Top 5 Advantages of Potassium Bromide as an Antiepileptic Drug
Sponsored by PRN® Pharmacal
This article was developed with the expertise of Dr. Fred Wininger, VMD, MS, DACVIM (Neurology).
Idiopathic epilepsy is the most common cause of seizures in dogs, with disease onset most common in young to middle-aged dogs.1 Several anticonvulsant drugs, including potassium bromide, phenobarbital, levetiracetam, and zonisamide, are available for the control of seizures in dogs with idiopathic epilepsy. Although each of these medications can be an appropriate choice for an individual patient, drug choice can vary based on factors such as concurrent conditions, disease severity, and pet owner needs.
Potassium bromide can offer several advantages as a first-line antiepileptic treatment option for many of these patients. This article will explore 5 key aspects of potassium bromide that can make it a good option for the control of idiopathic epilepsy.
A study investigating the compliance rate of anticonvulsant therapy showed that <25% of pet owners were 100% compliant in treating their pet’s epilepsy, with only 33% of cases having a compliance rate of ≥80%.2 Potassium bromide is a medication that should be administered once daily,3 whereas other first-line anticonvulsant drug options such as phenobarbital4 and zonisamide5 are administered every 12 hours and levetiracetam6 every 8 to 12 hours, depending on the formulation.
With compliance being a significant concern in the treatment of idiopathic epilepsy, once-daily dosing could provide a potential benefit through reduced pet owner commitment. In addition, the long elimination half-life of potassium bromide (median, 15.2 days) can help reduce the clinical impact in the event of missed doses,7 whereas even 1 missed dose of phenobarbital can trigger a seizure.8
A study evaluating the efficacy of potassium bromide to control idiopathic epilepsy over a 6-month period showed that 65% of dogs treated with potassium bromide as a monotherapy experienced a reduction in seizures by >50%, and ≈50% were seizure-free.9 Potassium bromide can also reduce seizure frequency when used as an add-on anticonvulsant in conjunction with other anticonvulsants.10
3. Case Selection
Potassium bromide can be a good choice for patients with liver disease, blood dyscrasias, and/or hypothyroidism, whereas phenobarbital can be hepatotoxic to some dogs,11 and its use should be avoided in dogs with decreased liver function or liver disease. In addition, phenobarbital can decrease serum thyroxine levels,11 an issue not seen with potassium bromide.

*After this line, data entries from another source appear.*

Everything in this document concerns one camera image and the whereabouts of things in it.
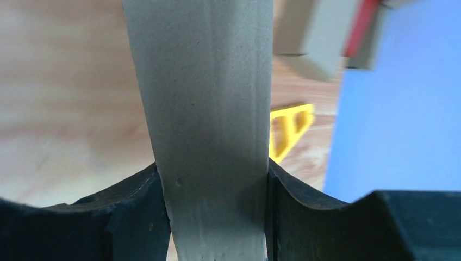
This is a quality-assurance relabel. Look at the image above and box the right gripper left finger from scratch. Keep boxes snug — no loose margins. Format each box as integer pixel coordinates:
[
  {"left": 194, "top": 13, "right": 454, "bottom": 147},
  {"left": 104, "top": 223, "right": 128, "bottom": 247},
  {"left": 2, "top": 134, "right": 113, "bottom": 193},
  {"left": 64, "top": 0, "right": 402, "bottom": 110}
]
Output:
[{"left": 1, "top": 164, "right": 171, "bottom": 260}]

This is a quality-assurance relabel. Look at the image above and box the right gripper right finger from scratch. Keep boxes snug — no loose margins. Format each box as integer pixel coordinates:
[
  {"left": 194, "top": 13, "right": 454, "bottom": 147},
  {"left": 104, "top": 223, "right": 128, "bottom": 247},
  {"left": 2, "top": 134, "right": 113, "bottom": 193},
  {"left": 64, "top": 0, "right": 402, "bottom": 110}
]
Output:
[{"left": 265, "top": 161, "right": 460, "bottom": 260}]

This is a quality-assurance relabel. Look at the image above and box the brown cardboard box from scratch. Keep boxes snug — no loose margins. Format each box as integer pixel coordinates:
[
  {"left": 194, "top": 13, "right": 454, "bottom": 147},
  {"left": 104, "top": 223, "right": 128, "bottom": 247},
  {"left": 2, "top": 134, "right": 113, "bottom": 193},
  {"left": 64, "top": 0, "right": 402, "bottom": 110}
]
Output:
[{"left": 122, "top": 1, "right": 273, "bottom": 260}]

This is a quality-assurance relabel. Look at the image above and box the folded cardboard box right edge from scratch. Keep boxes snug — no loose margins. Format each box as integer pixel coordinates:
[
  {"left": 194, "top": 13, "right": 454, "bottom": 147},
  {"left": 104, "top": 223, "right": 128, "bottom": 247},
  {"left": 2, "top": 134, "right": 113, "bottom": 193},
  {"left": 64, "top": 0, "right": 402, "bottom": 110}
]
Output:
[{"left": 346, "top": 5, "right": 387, "bottom": 70}]

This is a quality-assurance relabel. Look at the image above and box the plain red box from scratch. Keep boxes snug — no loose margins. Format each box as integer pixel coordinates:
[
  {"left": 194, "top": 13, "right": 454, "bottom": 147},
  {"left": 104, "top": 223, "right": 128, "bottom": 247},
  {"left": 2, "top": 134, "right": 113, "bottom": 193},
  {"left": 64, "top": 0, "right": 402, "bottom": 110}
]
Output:
[{"left": 343, "top": 0, "right": 381, "bottom": 58}]

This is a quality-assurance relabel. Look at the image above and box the folded cardboard box front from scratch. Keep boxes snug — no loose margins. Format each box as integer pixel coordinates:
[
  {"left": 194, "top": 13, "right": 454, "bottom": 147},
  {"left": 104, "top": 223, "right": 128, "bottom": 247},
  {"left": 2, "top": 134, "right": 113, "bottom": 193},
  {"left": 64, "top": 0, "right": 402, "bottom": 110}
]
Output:
[{"left": 273, "top": 0, "right": 360, "bottom": 82}]

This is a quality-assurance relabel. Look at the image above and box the yellow plastic triangle frame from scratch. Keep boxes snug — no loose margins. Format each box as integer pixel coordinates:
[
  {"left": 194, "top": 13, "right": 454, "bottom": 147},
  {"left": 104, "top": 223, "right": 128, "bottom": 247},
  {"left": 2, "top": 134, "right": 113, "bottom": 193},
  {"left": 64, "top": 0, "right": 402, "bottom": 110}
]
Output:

Potassium bromide should be used with caution in older patients with comorbidities, patients with renal dysfunction, and/or patients with conditions that predispose them to electrolyte imbalances.7
4. Low Side Effect Profile
Most patients tolerate potassium bromide therapy well, with few side effects reported.12 Reversible polyuria, polydipsia, sedation, and ataxia may be seen with potassium bromide administration, with these side effects being dose-dependent and predictable.13 Giving potassium bromide with a meal may reduce potential GI tract irritation that can result in vomiting.14 Potassium bromide may increase the risk for pancreatitis, and signs of pancreatitis should be thoroughly investigated and treated.15 Respiratory problems are rare in dogs but can cause life-threatening lung disease in cats; therefore, potassium bromide is generally avoided in this species.14,15
5. Monitoring Protocols
For patients receiving potassium bromide, it is recommended to measure serum bromide concentrations between 6 and 12 weeks after starting therapy and then annually.16 As compared with phenobarbital, monitoring of potassium bromide requires less frequent testing, which can reduce costs for pet owners. Patients treated with phenobarbital should have their levels measured 2 weeks after starting the medication or changing doses, again at 6 weeks posttreatment initiation, then every 6 months once therapeutic levels are reached.16 A routine CBC and serum chemistry profile are also recommended at least every 6 months for patients receiving phenobarbital, especially to monitor for hepatoxicity.17 The impact of this expense should be considering when weighing medication options.
Potassium bromide can be used as a single-agent antiepileptic drug or as an add-on therapy for patients with inadequately controlled seizures receiving other antiepileptic drugs. Potassium bromide should be considered for patients with liver disease, blood dyscrasias, and/or hypothyroidism. For pet owners, reduced monitoring expenses, a high safety profile, and once-daily administration may make potassium bromide a desirable therapeutic option for their dog as compared with other antiepileptic options.